▶ Instructions to follow
Please copy the data below exactly; none of the pictures in it belong in the copy.

▶ Source data

◇ ◇ ◇ ◇ ◇ ◇ ◇

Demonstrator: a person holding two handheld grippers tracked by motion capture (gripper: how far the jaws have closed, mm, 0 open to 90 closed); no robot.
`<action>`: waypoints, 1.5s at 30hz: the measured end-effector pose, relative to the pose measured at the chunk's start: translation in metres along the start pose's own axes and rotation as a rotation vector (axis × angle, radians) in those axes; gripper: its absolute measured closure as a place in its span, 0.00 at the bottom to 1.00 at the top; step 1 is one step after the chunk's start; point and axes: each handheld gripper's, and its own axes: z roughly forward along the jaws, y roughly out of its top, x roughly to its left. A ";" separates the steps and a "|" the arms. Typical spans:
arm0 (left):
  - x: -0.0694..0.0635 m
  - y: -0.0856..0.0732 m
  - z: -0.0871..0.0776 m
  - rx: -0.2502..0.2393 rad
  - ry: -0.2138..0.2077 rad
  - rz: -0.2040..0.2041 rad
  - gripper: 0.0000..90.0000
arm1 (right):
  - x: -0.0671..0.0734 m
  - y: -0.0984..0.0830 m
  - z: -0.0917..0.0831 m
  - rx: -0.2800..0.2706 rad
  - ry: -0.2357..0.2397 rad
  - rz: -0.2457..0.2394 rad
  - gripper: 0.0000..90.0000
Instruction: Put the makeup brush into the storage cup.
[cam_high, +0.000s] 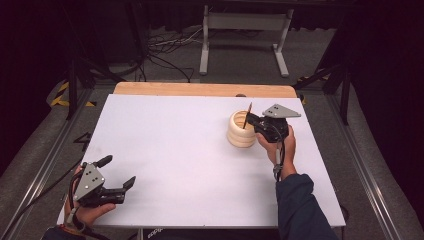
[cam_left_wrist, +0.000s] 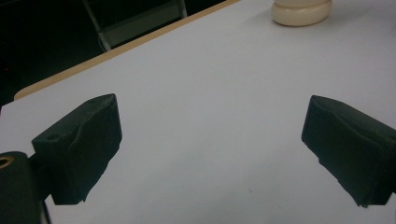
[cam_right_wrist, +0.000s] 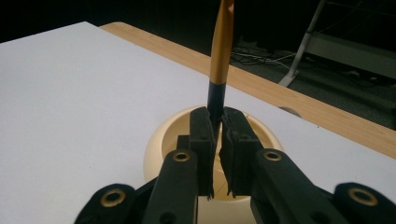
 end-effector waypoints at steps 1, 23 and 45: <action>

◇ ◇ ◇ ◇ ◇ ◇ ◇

▶ Exercise result
Demonstrator: a person holding two handheld grippers tracked by motion capture (gripper: how far the jaws have closed, mm, 0 open to 90 closed); no robot.
`<action>`: waypoints, 1.5s at 30hz: the measured end-effector pose, relative to the pose measured at the chunk's start: translation in metres along the start pose's own axes and rotation as a rotation vector (axis × angle, radians) in those axes; gripper: its absolute measured closure as a place in its span, 0.00 at the bottom to 1.00 at the top; step 1 is one step after the chunk's start; point and axes: each handheld gripper's, and its own axes: z roughly forward along the jaws, y roughly out of its top, x roughly to its left. A ";" separates the steps and a "|" the arms. Typical spans:
arm0 (left):
  - x: -0.0694..0.0635 m
  - y: -0.0856..0.0732 m
  - z: -0.0871..0.0776 m
  - rx: -0.2502..0.2393 rad
  - ry: -0.2138..0.2077 rad
  - rz: -0.2040..0.2041 rad
  - gripper: 0.0000..90.0000
arm1 (right):
  - x: -0.0671..0.0734 m
  - y: -0.0984..0.0830 m
  - z: -0.0917..0.0831 m
  - rx: -0.2800..0.2706 rad
  - ry: -0.2357..0.2397 rad
  - rz: -0.2457..0.2394 rad
  - gripper: 0.0000..90.0000
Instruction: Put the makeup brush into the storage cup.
[cam_high, +0.000s] 
[cam_left_wrist, +0.000s] 
[cam_right_wrist, +0.000s] 
 end-effector waypoints at steps 1, 23 and 45: <action>

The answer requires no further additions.